[Start of Attachment]

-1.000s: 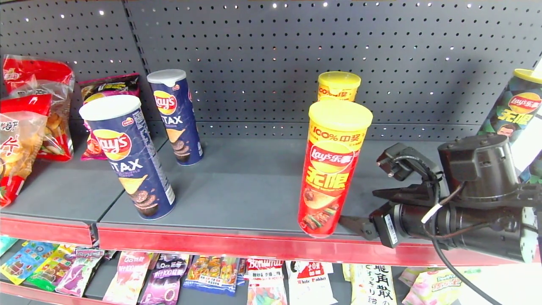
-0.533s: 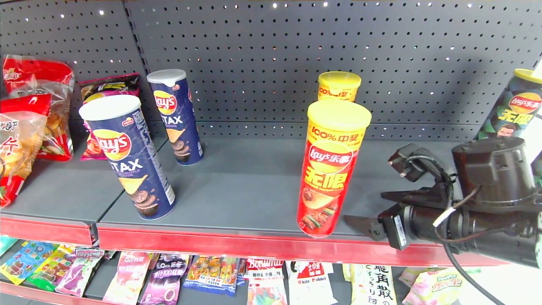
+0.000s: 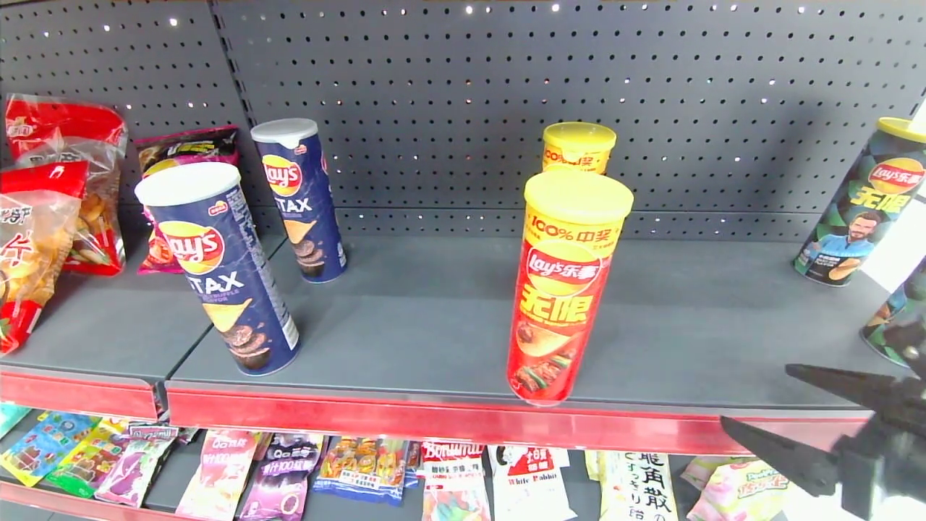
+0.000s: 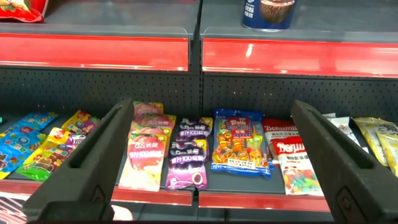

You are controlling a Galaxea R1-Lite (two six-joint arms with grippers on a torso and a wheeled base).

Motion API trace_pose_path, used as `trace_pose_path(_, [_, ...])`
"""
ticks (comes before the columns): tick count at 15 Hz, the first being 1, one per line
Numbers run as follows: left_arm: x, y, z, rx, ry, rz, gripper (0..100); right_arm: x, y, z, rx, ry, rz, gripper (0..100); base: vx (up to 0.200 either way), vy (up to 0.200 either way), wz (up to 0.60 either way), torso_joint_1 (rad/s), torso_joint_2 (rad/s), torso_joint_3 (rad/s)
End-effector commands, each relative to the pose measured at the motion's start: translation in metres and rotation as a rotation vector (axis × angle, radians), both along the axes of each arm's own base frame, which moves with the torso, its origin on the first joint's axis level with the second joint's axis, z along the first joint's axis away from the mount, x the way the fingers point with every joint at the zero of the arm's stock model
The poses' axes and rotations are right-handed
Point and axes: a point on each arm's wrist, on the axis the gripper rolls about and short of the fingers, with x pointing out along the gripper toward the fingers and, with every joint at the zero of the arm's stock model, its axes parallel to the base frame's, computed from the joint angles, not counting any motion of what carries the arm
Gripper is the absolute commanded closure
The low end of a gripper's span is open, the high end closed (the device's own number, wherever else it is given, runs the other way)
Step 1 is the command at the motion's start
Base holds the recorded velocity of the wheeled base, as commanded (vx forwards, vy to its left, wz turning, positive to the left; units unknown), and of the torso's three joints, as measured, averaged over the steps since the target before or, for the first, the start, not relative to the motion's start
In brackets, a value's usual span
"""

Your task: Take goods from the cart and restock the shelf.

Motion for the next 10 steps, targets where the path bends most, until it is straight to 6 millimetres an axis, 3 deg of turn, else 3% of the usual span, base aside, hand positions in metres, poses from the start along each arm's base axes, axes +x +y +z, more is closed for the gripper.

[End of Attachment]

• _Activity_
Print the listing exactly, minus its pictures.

• _Solution_
-1.000s: 
-0.533s: 
+0.000s: 
+0.000s: 

You are controlling a Galaxea R1-Lite (two six-joint arms with grippers on a torso and a wheeled base).

Motion API trace_pose_path, used as `trace_pose_path(_, [_, ...])`
"""
ticks (comes before the columns): tick count at 15 Hz, the first being 1, one per line
Numbers run as follows: left_arm: x, y, z, rx, ry, rz, gripper (0..100); right_arm: x, y, z, rx, ry, rz, gripper (0..100); base: vx (up to 0.200 either way), vy (up to 0.200 either way), wz (up to 0.60 either way), torso_joint_1 (rad/s), torso_joint_2 (rad/s), torso_joint_3 (rad/s)
End-effector commands, each relative to the pose measured at the motion's start: translation in metres and rotation as a rotation vector (axis × angle, radians), both along the axes of each arm's own base frame, which moves with the torso, its origin on the first joint's axis level with the second joint's axis, z along the first joint's axis away from the mount, x the way the fingers point with every joint at the zero of the arm's stock model
The poses' axes and rotations are right-handed
Point and axes: a point on each arm's wrist, on the axis the gripper rolls about and short of the fingers, with x pointing out along the gripper toward the fingers and, with every joint at the zero of the arm's stock model, its axes parallel to the base frame's, computed from the joint angles, not counting any motion of what carries the arm
Gripper is the absolute commanded closure
The low end of a gripper's span is open, the high end closed (the device's own number, wherever else it is given, runs the other way)
Step 1 is the command at the motion's start
Base holds the recorded velocity of the wheeled base, as commanded (vx forwards, vy to its left, wz turning, positive to the left; units unknown), and of the torso's three joints, as measured, averaged over the steps since the target before or, for the first, the start, not relative to the motion's start
In brackets, a value's usual span
"""

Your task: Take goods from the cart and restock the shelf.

Motion for the next 10 steps, targets where the path bends most, until it is straight to 6 millimetres an axis, 3 deg of turn, else 3% of the usual span, base aside, hand positions in metres, poses from the start along each arm's base axes, axes +x +y +z, more is closed for the gripper.

The answer requires nothing more.